* **Record set**:
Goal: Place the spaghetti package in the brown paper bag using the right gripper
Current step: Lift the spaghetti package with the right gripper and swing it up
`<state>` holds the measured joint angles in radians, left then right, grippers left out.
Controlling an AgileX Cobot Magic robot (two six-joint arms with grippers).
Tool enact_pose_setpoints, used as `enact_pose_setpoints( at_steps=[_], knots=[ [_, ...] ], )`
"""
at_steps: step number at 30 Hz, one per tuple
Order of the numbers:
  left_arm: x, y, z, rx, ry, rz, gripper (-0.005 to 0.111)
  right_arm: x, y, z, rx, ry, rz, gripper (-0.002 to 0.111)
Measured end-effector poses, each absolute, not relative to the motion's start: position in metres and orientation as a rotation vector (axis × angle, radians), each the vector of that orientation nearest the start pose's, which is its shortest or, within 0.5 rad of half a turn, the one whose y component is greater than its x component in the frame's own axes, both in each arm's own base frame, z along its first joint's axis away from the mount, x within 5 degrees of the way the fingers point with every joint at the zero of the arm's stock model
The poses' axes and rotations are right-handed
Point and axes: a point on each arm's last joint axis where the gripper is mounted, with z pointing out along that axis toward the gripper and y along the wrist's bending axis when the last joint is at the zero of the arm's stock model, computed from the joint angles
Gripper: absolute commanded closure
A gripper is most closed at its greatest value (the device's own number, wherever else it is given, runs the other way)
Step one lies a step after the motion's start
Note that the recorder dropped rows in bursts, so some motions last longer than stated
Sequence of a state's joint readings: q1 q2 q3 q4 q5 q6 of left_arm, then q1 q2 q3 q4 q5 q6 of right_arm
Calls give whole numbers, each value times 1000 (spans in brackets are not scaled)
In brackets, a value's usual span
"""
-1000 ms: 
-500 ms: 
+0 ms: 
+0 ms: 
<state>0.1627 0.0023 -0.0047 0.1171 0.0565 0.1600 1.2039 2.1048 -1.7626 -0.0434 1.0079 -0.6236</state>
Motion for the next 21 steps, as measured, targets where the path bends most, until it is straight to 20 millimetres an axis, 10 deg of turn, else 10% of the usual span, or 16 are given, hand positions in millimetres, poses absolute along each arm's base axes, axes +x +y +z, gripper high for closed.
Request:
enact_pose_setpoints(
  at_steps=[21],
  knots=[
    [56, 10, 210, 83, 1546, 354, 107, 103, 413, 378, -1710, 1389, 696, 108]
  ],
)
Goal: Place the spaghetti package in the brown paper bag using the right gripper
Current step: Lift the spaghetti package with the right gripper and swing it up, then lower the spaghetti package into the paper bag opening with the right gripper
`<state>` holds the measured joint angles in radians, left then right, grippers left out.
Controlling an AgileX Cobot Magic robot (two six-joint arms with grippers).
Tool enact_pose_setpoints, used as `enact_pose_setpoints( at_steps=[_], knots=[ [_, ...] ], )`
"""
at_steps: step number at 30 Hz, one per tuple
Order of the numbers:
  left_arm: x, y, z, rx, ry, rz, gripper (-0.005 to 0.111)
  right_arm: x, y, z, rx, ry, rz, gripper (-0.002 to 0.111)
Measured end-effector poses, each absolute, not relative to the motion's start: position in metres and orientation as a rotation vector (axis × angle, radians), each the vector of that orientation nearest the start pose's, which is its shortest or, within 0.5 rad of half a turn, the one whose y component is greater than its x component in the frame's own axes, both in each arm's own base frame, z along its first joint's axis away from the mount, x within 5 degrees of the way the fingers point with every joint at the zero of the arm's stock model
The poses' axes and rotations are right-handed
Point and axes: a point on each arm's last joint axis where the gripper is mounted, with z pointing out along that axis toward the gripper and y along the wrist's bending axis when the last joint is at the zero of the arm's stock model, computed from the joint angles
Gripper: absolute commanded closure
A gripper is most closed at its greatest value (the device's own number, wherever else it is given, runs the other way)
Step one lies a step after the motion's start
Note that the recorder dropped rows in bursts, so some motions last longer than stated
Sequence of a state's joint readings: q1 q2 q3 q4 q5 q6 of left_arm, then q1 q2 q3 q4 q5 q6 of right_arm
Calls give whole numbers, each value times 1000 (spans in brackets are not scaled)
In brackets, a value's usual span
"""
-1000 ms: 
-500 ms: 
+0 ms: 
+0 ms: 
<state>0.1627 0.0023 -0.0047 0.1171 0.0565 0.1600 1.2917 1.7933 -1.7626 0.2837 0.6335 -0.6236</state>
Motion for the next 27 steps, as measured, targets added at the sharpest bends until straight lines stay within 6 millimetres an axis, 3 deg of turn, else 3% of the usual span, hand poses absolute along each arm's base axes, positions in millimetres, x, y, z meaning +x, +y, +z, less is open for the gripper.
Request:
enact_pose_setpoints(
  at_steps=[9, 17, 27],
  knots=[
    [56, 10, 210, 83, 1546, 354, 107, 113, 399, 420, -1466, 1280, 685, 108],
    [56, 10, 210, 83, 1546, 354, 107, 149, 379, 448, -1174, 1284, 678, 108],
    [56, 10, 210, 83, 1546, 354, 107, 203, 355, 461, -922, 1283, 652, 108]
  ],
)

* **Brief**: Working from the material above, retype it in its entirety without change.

* **Task result**:
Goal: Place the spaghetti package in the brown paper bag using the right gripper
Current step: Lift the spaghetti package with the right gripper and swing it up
`<state>` holds the measured joint angles in radians, left then right, grippers left out.
Controlling an AgileX Cobot Magic robot (two six-joint arms with grippers).
Tool enact_pose_setpoints, used as `enact_pose_setpoints( at_steps=[_], knots=[ [_, ...] ], )`
"""
at_steps: step number at 30 Hz, one per tuple
Order of the numbers:
  left_arm: x, y, z, rx, ry, rz, gripper (-0.005 to 0.111)
  right_arm: x, y, z, rx, ry, rz, gripper (-0.002 to 0.111)
Measured end-effector poses, each absolute, not relative to the motion's start: position in metres and orientation as a rotation vector (axis × angle, radians), each the vector of that orientation nearest the start pose's, which is its shortest or, within 0.5 rad of half a turn, the one whose y component is greater than its x component in the frame's own axes, both in each arm's own base frame, z along its first joint's axis away from the mount, x within 5 degrees of the way the fingers point with every joint at the zero of the arm's stock model
The poses' axes and rotations are right-handed
Point and axes: a point on each arm's last joint axis where the gripper is mounted, with z pointing out along that axis toward the gripper and y along the wrist's bending axis when the last joint is at the zero of the arm's stock model, computed from the joint angles
Gripper: absolute commanded closure
A gripper is most closed at its greatest value (the device's own number, wherever else it is given, runs the other way)
Step one lies a step after the motion's start
Note that the recorder dropped rows in bursts, so some motions last longer than stated
Sequence of a state's joint readings: q1 q2 q3 q4 q5 q6 of left_arm, then q1 q2 q3 q4 q5 q6 of right_arm
Calls give whole numbers, each value times 1000 (spans in brackets are not scaled)
In brackets, a value's usual span
"""
-1000 ms: 
-500 ms: 
+0 ms: 
+0 ms: 
<state>0.1627 0.0023 -0.0047 0.1171 0.0565 0.1600 1.2039 2.1048 -1.7626 -0.0434 1.0079 -0.6236</state>
Motion for the next 21 steps, as measured, targets where the path bends most, until it is straight to 20 millimetres an axis, 10 deg of turn, else 10% of the usual span, or 16 are given, hand positions in millimetres, poses absolute along each arm's base axes, axes +x +y +z, gripper high for closed.
Request:
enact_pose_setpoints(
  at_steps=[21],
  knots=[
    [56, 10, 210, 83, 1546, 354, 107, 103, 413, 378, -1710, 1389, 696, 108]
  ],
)
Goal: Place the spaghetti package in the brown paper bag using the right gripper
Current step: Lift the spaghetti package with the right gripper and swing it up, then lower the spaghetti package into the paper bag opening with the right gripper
`<state>` holds the measured joint angles in radians, left then right, grippers left out.
Controlling an AgileX Cobot Magic robot (two six-joint arms with grippers).
Tool enact_pose_setpoints, used as `enact_pose_setpoints( at_steps=[_], knots=[ [_, ...] ], )`
"""
at_steps: step number at 30 Hz, one per tuple
Order of the numbers:
  left_arm: x, y, z, rx, ry, rz, gripper (-0.005 to 0.111)
  right_arm: x, y, z, rx, ry, rz, gripper (-0.002 to 0.111)
Measured end-effector poses, each absolute, not relative to the motion's start: position in metres and orientation as a rotation vector (axis × angle, radians), each the vector of that orientation nearest the start pose's, which is its shortest or, within 0.5 rad of half a turn, the one whose y component is greater than its x component in the frame's own axes, both in each arm's own base frame, z along its first joint's axis away from the mount, x within 5 degrees of the way the fingers point with every joint at the zero of the arm's stock model
The poses' axes and rotations are right-handed
Point and axes: a point on each arm's last joint axis where the gripper is mounted, with z pointing out along that axis toward the gripper and y along the wrist's bending axis when the last joint is at the zero of the arm's stock model, computed from the joint angles
Gripper: absolute commanded closure
A gripper is most closed at its greatest value (the device's own number, wherever else it is given, runs the other way)
Step one lies a step after the motion's start
Note that the recorder dropped rows in bursts, so some motions last longer than stated
Sequence of a state's joint readings: q1 q2 q3 q4 q5 q6 of left_arm, then q1 q2 q3 q4 q5 q6 of right_arm
Calls give whole numbers, each value times 1000 (spans in brackets are not scaled)
In brackets, a value's usual span
"""
-1000 ms: 
-500 ms: 
+0 ms: 
+0 ms: 
<state>0.1627 0.0023 -0.0047 0.1171 0.0565 0.1600 1.2917 1.7933 -1.7626 0.2837 0.6335 -0.6236</state>
Motion for the next 27 steps, as measured, targets added at the sharpest bends until straight lines stay within 6 millimetres an axis, 3 deg of turn, else 3% of the usual span, hand poses absolute along each arm's base axes, positions in millimetres, x, y, z meaning +x, +y, +z, less is open for the gripper.
Request:
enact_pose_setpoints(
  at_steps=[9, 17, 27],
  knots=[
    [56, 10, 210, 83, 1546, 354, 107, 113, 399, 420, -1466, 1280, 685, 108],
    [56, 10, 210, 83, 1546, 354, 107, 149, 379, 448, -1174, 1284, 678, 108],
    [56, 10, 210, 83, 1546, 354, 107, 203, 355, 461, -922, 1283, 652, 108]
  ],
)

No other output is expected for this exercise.